Lindy's nine-week-old daughter Azaria was snatched by a dingo at an Uluru campsite and never seen again. Photo / Getty Images.
"YOU should be hung up to the nearest tree, 99.5 per cent of the people know you are guilty," reads one letter.
"You are a wicked b***h and your husband isn't much better," says another.
"Murderer — will you also cut this babe's throat? You deserve life with hard labour," reads a third written in big red letters, dropped through this woman's mailbox while she was pregnant with her second child, reports News.com.au.
The expectant mother receiving these vicious notes was Lindy Chamberlain-Creighton, Australia's most divisive parent, who shared many of the 30,000 missives she received in the 35 years since the death of her baby Azaria with author Alana Valentine.
"She always still seems to be on trial," the author of Dear Lindy: A Nation Responds to the Loss of Azaria told news.com.au. "People come and ask what happened that night, it's incomprehensible."
Valentine says one of the worst things she saw during her research was a T-shirt printed in Darwin when Lindy's daughter Kahlia was born. "Watch out Kahlia", it sneered.
"Mummy's coming home."
Valentine's annotated book of letters sent to Lindy over the decades lays bare how Australians have treated the 69-year-old since her 9-week-old daughter Azaria was taken by a dingo at an Uluru campsite in 1980.
Azaria's body was never found, but her torn jumpsuit and clothes were discovered near the rock a few days after she vanished. Lindy, who claimed a dingo had stolen her baby, was found guilty of murder in 1982 and husband Michael Chamberlain was judged to be an accessory after the fact. She was jailed for life and he received an 18-month suspended sentence.
In 1986, Azaria's matinee jacket was found in Uluru, supporting the Chamberlains' defence case, and Lindy was released. But many Australians still didn't believe in her innocence, with her suffering becoming a punchline.
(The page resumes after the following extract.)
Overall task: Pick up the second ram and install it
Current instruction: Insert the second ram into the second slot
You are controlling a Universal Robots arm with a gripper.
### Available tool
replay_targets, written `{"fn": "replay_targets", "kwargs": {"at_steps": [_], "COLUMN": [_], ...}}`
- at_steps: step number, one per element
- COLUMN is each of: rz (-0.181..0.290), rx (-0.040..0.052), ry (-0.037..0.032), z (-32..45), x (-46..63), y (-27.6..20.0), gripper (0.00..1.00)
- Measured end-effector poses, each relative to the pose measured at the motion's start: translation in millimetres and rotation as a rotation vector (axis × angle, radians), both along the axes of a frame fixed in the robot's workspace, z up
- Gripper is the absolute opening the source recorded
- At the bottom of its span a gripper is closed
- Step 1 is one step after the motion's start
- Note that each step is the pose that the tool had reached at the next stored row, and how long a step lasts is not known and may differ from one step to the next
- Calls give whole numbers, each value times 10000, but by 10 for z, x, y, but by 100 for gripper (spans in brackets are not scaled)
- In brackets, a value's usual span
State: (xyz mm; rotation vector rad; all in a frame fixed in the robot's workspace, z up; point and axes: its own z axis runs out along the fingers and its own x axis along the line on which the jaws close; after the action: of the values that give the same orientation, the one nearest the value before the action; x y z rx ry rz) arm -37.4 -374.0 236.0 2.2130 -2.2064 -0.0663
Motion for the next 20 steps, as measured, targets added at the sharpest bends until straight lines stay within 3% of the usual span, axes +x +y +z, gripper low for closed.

One letter informs the grieving mother of the jokes schoolchildren had made up about her. "What did the doorbell say to Lindy Chamberlain when she answered it? Dingo, dingo, dingo."
Other notes published in the book predict that her son Aidan would turn against her when he grew up. Many attacked her as "greedy" or "conniving" and pointed to her apparently comfortable lifestyle as evidence of guilt.
"If you are so poor, why have you got so many clothes?" wrote one letter. "Killing Azaria made you a millionaire."
Some demanded she admit to murder, describing in gruesome detail how they believed she had killed her daughter, slitting her throat or putting her in the septic tank.
"May God commit your soul to Satin [sic] (the Devil), for torture in Hell throughout eternity," one letter-writer told the Seventh Day Adventist.
"They put dumb animals in cages, that is your place," wrote another.
But Valentine says it's time we stop asking about Lindy's guilt and "turn the focus on us — why did Australians react like this?" She believes the bizarre theories and vitriolic attacks are evidence of people "who have never experienced loss themselves trying to rationalise what happened".
It was not until 2012 that a Northern Territory coroner issued a final report confirming that Azaria was taken by a dingo.
Lindy, who divorced Michael in 1991, has said she does not hold a grudge against the public, the police or the legal system that wrongly convicted her.
The remarried mother of four told news.com.au in July 2016 that it was her ex-husband she struggled most to forgive. He said he had a different perspective, but wished her well.
Michael died in January, after spending years caring for his second wife when she was paralysed by a stroke. "My life — I don't wish it on anyone," he told news.com.au last year.
Despite everything the couple went through, Valentine notes that the worst letters were only a tiny percentage, and that Lindy received far more words of sympathy. "I hope people will take heart that there was kindness," she said.
A large proportion of the letters are apologies from people who had originally disbelieved her tale. "I am or should I say was, one of those awful people guided by public opinion that you were guilty," reads one letter after Lindy published her autobiography. "Your book made me cry several times.
"I apologise on behalf of all ignorant Australians."
Another reads: "I was wrong. I am very sorry for any hurt I inflicted upon you and your family.
"I am ashamed that I have never done anything to help you."
Valentine believes the collection of letters are an interesting display of mass contrition.
There are fascinating parallels with the Madeleine McCann case, which saw so many people turn on the lost girl's parents, and Lindy publicly spoke in support of the missing British child's family.
The author says the letters have become the bereaved mother's record of her lost daughter. She still receives around 1000 emails every year.
"She filed and categorised every one of them, using a star system," said Valentine. "What does it say about her as a mother that every piece of paper related to Azaria she filed? To me, that is the act of a devoted mother.